Tung oil seeps into the grain of the wood, giving it a perpetual wet look that highly accentualizes the grain of the wood, commonly referred to as "making the grain pop". Because of this, the color of the wood is slightly darkened, giving the wood a rich, warm color that is very pleasing.

Tung oil provides a relatively hard surface finish that, as long as the surface integrity is intact, provides a waterproof finish that is impervious to dust, alcohol, acetone (nail polish remover), and various acids such as fruit and vegetable acids (orange juice).

Tung oil has a proven history in exterior applications, both above and below the soil level. Though the dried oil is relatively hard, the finish it provides is not the most durable. Tung oil is usually chosen for its aesthetic appeal rather than its wearability.

In its pure form, tung oil is a non-toxic finish that is ideal for surfaces that are expected to come into contact with food. This includes wood cutting boards, salad bowls, salt and pepper mills and any other project imagineable.


The following refers primarily to pure 100% tung oil. Please see the Variations section below for properties of those variations.

As long as the surface bearing the tung oil has not been damaged, tung oil provides the following benefits:

  • Waterproof (or at least highly water resistant on a well maintained surface)
  • Resistant to alcohol
  • Resistant to acetone (such as nail polish or remover)
  • Resistant to fruit acids and vegetable acids (such as orange juice)
  • Flexible. Oil finishes continue to protect as the wood expands and contract.
  • Accentuates the texture and grain of the wood
  • Easy to apply (rub on, rub off)
  • Very forgiving during application
  • Easy to re-apply if the original finish becomes worn or damaged
  • Non-toxic and food-safe (Pure form only! Be careful!)



Tung oil produces a mildly disagreeable odor for a few days after it is applied. This odor lessens with time, however some find that it continues for quite some time afterwards. If the tung oil is to be coated with some other finish such as wax, shellac, lacquer or polyeurethane, this smell is no longer noticeable.

Tung oil takes time to dry. Today's high-tech woodworker is often in a hurry, but true tung oil takes its time to cure.

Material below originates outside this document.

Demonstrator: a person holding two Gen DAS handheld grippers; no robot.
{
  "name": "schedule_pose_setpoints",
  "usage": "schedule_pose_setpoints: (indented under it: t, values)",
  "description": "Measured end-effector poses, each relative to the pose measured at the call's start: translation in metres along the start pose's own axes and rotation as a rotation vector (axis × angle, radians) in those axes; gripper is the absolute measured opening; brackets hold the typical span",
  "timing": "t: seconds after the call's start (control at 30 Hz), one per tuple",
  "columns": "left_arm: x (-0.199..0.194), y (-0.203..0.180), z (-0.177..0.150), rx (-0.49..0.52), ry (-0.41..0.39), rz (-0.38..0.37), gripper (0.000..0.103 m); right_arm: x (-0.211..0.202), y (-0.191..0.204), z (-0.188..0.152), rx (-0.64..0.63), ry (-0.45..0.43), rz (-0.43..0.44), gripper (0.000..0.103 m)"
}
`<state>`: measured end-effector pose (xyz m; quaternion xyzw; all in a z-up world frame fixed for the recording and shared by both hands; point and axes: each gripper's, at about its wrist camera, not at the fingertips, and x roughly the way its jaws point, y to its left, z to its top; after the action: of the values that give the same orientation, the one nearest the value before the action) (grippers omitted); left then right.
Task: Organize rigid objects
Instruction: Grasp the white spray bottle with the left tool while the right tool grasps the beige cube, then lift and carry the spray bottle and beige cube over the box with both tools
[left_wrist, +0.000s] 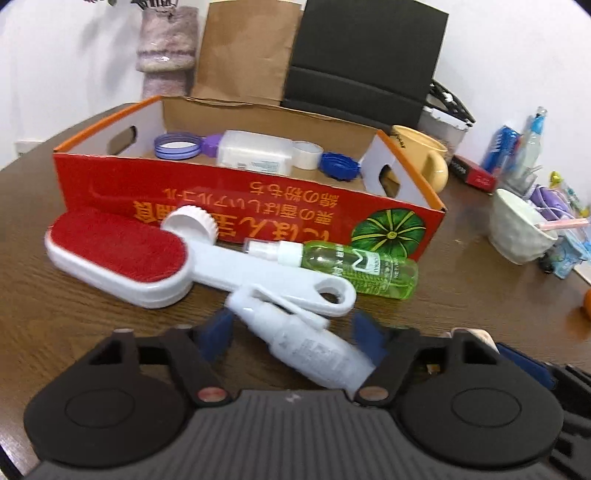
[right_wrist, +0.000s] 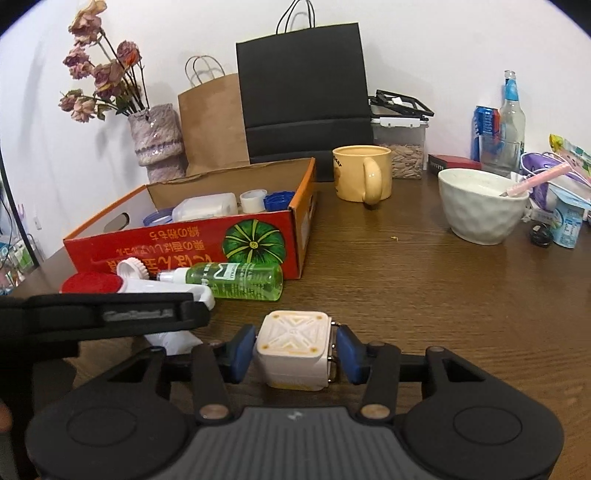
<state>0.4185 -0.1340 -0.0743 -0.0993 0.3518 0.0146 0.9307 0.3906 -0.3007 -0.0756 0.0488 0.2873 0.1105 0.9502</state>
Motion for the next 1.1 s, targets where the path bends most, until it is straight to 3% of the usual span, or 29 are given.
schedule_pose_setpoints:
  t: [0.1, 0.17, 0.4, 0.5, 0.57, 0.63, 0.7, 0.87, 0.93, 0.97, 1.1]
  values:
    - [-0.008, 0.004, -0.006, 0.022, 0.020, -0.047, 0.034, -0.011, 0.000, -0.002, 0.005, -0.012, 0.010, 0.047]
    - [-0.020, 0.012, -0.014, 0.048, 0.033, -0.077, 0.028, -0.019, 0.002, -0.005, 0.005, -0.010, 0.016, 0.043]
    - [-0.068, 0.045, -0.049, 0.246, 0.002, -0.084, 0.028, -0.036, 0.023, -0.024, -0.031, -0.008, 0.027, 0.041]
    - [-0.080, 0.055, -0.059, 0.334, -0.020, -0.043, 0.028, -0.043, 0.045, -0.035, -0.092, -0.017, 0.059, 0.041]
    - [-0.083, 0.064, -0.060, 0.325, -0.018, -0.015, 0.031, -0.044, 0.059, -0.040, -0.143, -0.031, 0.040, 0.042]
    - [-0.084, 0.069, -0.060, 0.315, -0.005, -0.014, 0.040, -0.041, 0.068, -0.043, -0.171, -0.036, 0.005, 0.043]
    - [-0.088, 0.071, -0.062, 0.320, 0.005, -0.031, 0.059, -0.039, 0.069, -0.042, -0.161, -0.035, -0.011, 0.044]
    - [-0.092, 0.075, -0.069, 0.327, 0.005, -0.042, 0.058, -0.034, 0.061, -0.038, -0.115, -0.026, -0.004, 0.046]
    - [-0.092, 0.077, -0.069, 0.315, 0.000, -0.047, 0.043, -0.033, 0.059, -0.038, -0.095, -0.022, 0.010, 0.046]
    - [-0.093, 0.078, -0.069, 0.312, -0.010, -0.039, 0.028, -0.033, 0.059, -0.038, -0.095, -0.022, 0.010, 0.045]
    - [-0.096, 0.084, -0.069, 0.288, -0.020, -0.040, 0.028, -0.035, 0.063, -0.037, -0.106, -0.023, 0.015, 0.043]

Pure tung oil has relatively poor penetration, and scratches that penetrate the finish can expose the bare wood beneath. This can be compensated for by adding up to 50% turpentine as a thinning agent to improve penetration on the first coat only. Subsequent coats should be done with un-thinned tung oil.

Pure tung oil is difficult to store. Depending on temperature, and exposure to light, the surface of the oil in the container will start to form a film or there will be gummy deposits around the container's edges. Once these symptoms appear, the entire container must be discarded, since the oil will no longer be able to cure properly if applied.


Please note that all these variations on tung oil go through processes that render the finish toxic. Only pure tung oil which has not been thinned can be considered non-toxic. Please be careful.